The Easiest Hello, The Hardest Goodbye
This post was written by Elyse Friedman, Camp Chi Counselor
My parents decided to send me to Camp Chi because they wanted me to join a Jewish community and make Jewish friends. I remember going to the bus stop my first summer and not knowing a single person there. I was scared, nervous and didn’t really want to go. Somehow my mom got me on the bus and off we went. The bus arrived at Chi and I was welcomed by cheering and dancing and immediately felt at home. After meeting my cabin mates, I soon realized that I had entered into one of the greatest communities I could’ve been a part of. Year after year, I look forward to that welcoming more than anything else. To me the “Camp Chi Magic” that so many people talk about is simply the community.

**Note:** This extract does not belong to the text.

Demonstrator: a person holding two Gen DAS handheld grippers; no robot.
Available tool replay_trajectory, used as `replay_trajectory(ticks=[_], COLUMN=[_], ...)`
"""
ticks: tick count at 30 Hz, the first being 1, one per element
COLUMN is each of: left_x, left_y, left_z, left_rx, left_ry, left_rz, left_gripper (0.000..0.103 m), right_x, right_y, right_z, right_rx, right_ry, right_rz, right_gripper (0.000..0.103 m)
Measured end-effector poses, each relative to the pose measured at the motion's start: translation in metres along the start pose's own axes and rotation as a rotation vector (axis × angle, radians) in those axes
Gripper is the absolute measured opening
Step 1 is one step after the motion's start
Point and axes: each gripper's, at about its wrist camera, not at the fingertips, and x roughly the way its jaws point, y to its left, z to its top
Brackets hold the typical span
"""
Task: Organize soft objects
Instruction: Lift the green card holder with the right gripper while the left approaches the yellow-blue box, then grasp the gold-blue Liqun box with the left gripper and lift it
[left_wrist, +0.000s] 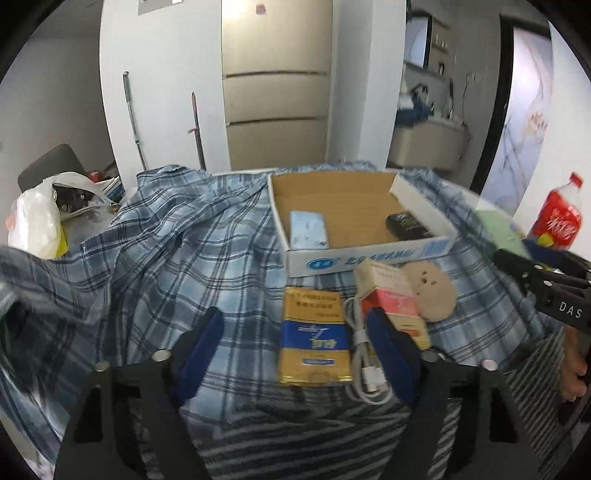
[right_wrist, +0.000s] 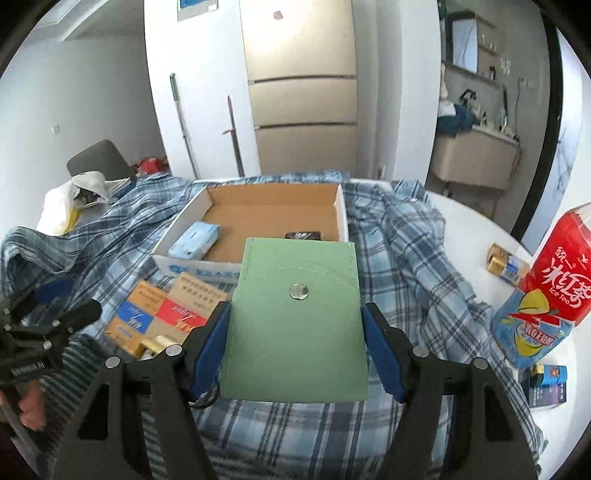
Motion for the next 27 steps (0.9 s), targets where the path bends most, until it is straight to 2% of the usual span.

In the “real world,” there always seems to be unspoken rules. It could be anything from an outfit that shouldn’t be worn or a person who shouldn’t be included. Those things just seem to disappear once you enter the gates of camp. You could walk around completely covered in paint or with a tutu on your head and no one thinks twice about it. Dancing on tables and singing at the top of your lungs during meals is a completely normal occurrence. At camp there’s an unspoken rule that any and everything is okay and fun. No matter who you are or what you’re interested in, the camp community will be there to welcome and support you. Chi has introduced me to my best friends, and I know that they will be there for me no matter how much time passes.

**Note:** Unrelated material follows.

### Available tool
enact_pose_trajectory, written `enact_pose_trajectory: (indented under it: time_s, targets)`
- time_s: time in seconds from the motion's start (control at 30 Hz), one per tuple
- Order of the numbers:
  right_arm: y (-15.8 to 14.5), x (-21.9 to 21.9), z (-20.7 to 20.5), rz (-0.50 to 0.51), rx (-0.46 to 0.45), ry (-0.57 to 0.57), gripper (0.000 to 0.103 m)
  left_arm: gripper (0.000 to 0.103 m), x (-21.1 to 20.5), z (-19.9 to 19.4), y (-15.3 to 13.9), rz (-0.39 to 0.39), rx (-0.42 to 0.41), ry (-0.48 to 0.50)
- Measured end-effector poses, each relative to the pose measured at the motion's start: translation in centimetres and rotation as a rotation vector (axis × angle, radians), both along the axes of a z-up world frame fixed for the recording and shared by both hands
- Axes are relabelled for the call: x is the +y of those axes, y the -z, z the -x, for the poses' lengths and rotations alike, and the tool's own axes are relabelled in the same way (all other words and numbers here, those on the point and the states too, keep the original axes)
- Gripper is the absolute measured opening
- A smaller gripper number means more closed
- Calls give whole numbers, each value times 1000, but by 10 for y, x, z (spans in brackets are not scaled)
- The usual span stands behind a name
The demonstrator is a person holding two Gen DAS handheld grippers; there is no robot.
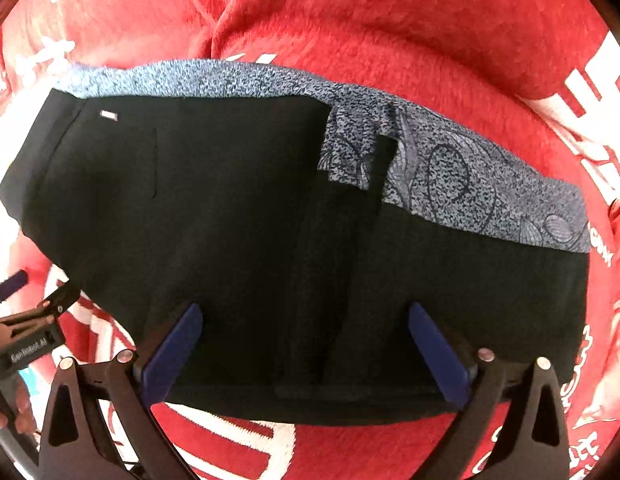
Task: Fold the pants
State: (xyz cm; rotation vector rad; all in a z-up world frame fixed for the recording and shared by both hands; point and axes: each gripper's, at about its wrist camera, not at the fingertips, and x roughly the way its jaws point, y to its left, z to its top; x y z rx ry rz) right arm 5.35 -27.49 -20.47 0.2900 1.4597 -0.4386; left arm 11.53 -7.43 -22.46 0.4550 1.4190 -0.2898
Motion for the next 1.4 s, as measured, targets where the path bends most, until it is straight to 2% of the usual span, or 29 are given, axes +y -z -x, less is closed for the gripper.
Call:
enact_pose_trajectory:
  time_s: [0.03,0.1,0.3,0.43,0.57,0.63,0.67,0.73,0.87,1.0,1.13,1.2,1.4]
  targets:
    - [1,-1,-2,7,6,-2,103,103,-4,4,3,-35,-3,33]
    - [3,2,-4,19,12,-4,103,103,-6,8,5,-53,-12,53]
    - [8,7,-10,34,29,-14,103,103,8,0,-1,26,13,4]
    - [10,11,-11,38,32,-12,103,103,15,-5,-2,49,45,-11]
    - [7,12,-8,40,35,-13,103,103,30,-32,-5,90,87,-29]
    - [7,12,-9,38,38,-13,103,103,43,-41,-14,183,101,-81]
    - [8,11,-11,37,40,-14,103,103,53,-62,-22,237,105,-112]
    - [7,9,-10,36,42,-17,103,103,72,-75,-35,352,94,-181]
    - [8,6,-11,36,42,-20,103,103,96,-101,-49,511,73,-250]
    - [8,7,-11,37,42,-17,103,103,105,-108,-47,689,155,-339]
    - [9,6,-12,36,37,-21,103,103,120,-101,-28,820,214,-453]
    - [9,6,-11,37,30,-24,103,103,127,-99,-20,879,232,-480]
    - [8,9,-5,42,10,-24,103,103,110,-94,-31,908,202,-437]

Ten summers later, I can say that my parent’s decision to send me to Chi has been one of the greatest things to ever happen to me. Being a counselor now and greeting those nervous first time campers is an incredible feeling because I am able to show a new generation of campers what the Camp Chi Magic is truly all about.
Elyse Friedman is originally from Minnetonka, Minnesota. This summer she is a counselor in Tsofim, the 6th grade village at Camp Chi. She attends University of Pennsylvania.